* _ACTIVITY_
The answer should consist of each line from the data below that includes "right".
────────────────
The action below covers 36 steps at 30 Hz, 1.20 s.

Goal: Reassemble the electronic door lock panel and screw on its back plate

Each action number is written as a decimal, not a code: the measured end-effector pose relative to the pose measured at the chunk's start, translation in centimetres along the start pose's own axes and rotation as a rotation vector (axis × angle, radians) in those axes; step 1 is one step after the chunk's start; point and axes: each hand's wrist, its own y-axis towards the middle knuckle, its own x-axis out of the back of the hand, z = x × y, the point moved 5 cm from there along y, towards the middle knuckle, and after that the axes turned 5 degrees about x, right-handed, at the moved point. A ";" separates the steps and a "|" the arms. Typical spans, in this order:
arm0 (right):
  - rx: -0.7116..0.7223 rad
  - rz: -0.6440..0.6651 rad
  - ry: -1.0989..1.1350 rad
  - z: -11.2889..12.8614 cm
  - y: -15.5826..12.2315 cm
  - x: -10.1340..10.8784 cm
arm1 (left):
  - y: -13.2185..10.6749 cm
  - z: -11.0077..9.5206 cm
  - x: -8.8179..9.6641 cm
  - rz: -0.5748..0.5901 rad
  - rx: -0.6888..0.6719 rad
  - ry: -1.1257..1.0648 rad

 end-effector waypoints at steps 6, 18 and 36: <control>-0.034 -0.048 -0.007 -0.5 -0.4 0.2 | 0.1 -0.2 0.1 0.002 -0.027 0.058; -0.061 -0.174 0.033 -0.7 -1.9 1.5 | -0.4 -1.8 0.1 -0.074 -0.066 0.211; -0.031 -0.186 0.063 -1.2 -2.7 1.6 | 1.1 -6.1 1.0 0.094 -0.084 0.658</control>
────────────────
* _SOLUTION FOR THIS TASK_
Each action number is written as a decimal, not a code: the measured end-effector pose relative to the pose measured at the chunk's start, translation in centimetres along the start pose's own axes and rotation as a rotation vector (axis × angle, radians) in those axes; step 1 is one step after the chunk's start; point and axes: each hand's wrist, its own y-axis towards the middle knuckle, its own x-axis out of the back of the hand, z = x × y, the point moved 5 cm from there along y, towards the middle knuckle, and after that the axes turned 5 degrees about x, right-handed, at the moved point. A ";" separates the steps and a "|" the arms. Typical spans, in this order:
arm0 (right):

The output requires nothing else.